## WORK TASK
Check each line of the material for the string "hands", and copy the lines that have it.

## DATASET EXCERPT
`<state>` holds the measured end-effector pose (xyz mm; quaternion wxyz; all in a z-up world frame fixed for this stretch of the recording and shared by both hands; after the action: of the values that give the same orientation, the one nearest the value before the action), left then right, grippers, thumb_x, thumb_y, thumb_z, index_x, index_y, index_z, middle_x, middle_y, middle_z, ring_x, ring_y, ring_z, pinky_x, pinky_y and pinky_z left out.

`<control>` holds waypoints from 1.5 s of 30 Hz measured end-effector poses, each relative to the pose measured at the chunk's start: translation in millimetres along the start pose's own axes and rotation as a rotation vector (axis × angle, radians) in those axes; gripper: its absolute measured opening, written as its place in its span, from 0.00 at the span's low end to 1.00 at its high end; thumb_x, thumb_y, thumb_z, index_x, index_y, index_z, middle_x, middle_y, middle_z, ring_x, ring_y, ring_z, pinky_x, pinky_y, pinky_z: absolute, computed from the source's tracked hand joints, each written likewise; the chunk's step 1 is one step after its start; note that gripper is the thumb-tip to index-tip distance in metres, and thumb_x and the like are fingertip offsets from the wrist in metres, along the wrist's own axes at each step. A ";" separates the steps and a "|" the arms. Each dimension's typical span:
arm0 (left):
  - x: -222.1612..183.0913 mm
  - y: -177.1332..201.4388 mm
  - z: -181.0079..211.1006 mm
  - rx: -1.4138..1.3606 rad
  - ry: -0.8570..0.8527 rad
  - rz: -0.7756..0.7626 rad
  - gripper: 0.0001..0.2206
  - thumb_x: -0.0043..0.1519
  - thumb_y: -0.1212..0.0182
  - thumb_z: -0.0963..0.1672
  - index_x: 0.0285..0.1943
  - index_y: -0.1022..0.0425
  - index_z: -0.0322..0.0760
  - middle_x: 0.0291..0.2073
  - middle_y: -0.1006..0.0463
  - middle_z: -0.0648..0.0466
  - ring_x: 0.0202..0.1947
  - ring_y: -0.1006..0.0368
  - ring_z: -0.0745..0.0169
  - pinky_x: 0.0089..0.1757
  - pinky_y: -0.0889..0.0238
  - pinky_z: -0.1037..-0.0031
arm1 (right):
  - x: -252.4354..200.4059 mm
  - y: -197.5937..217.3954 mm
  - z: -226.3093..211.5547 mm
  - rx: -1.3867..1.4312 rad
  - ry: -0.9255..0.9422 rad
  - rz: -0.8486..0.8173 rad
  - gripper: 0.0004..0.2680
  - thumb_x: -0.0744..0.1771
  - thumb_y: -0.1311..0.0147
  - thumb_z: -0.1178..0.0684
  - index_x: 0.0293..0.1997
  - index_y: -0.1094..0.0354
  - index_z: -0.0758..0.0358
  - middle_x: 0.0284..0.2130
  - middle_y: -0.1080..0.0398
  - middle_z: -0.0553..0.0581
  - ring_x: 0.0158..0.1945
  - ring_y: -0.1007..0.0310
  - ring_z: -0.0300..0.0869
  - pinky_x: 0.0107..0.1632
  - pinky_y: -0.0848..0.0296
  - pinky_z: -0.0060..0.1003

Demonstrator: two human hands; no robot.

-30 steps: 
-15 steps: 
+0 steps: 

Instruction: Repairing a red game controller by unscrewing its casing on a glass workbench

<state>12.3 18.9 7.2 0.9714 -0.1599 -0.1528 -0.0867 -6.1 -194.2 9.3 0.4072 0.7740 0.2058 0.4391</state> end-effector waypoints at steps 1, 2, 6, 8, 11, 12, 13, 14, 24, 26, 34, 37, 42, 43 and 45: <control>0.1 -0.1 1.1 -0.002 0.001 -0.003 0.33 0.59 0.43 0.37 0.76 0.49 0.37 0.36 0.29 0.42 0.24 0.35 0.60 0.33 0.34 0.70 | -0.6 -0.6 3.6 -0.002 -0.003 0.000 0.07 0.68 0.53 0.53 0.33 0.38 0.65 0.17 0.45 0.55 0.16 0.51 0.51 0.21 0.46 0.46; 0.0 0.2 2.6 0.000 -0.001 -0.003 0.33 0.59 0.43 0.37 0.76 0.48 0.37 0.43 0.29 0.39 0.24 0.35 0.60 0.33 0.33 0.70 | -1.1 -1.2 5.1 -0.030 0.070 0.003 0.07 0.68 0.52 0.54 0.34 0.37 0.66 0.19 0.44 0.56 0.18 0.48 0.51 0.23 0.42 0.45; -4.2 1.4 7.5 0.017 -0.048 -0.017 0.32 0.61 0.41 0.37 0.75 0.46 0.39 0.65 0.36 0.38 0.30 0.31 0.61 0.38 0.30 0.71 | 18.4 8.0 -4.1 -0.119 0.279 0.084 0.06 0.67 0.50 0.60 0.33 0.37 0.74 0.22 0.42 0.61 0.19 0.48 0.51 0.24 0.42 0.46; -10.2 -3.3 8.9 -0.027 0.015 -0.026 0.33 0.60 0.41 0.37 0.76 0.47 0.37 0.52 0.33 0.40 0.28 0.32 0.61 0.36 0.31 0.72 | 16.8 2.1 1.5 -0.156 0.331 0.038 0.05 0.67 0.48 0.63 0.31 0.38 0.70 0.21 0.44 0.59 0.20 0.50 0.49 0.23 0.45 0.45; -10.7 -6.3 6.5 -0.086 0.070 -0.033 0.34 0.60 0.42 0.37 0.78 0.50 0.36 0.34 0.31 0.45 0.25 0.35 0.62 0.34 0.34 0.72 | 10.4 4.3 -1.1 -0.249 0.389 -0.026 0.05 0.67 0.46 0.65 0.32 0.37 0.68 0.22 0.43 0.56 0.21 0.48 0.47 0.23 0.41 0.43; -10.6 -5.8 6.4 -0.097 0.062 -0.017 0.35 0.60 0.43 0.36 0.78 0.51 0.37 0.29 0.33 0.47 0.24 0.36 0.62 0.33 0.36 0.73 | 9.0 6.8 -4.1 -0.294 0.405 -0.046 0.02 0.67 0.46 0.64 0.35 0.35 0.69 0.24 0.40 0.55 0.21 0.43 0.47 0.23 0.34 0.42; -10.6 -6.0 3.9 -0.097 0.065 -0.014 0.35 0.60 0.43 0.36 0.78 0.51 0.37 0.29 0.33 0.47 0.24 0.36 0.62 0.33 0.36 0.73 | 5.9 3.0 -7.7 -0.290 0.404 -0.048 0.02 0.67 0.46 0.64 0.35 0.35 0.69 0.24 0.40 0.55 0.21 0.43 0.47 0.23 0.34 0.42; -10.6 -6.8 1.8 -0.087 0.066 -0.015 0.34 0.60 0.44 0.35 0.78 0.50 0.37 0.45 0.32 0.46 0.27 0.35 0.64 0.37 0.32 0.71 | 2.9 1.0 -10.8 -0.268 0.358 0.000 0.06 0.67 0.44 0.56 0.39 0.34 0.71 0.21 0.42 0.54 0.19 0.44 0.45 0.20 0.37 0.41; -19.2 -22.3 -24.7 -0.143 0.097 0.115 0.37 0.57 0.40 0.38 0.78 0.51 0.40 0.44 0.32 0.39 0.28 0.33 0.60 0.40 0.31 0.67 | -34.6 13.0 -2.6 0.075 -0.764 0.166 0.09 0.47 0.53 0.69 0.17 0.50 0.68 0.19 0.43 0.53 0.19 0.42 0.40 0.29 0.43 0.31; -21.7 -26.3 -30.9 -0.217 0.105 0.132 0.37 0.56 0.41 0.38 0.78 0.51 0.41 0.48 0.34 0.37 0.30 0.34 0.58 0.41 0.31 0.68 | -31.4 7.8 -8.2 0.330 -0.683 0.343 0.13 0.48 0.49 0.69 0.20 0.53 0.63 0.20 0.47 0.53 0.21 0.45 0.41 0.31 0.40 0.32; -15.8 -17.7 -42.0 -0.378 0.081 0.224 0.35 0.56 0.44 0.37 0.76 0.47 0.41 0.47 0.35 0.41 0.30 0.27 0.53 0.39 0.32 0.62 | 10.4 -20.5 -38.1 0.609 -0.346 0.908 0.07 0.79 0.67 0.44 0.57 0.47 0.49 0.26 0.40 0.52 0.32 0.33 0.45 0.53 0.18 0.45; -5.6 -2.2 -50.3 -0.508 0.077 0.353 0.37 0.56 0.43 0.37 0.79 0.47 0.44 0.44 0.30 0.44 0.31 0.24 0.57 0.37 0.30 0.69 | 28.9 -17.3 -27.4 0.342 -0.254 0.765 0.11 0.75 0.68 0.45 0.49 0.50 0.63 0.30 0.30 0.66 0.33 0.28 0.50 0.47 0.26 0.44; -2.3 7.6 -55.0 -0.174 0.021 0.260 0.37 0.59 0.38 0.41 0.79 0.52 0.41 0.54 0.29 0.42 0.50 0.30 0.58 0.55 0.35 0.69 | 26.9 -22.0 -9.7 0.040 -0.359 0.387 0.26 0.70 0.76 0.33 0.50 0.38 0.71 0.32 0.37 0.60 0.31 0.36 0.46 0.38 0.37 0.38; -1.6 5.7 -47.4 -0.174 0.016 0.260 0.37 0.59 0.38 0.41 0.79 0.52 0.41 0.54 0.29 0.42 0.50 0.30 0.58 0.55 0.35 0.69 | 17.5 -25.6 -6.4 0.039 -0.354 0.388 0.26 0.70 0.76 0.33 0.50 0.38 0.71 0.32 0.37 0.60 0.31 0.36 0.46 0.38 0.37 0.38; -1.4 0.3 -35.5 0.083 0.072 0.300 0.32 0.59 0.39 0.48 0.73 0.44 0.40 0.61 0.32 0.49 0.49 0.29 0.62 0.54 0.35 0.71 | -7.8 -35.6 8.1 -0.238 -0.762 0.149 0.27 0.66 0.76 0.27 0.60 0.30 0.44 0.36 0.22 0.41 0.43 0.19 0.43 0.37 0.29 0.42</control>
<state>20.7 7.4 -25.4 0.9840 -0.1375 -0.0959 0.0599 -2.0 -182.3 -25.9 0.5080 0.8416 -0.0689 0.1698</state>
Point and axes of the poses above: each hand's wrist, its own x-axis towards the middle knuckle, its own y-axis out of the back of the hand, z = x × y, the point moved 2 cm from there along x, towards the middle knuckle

## OUTPUT FOR THIS EXERCISE
`<state>` holds the measured end-effector pose (xyz mm; quaternion wxyz; all in a z-up world frame fixed for this stretch of the recording and shared by both hands; after the action: of the values that give the same orientation, the one nearest the value before the action), left then right, grippers, thumb_x, thumb_y, thumb_z, index_x, index_y, index_z, middle_x, middle_y, middle_z, ring_x, ring_y, ring_z, pinky_x, pinky_y and pinky_z left out.
Demonstrator: two human hands; no robot.

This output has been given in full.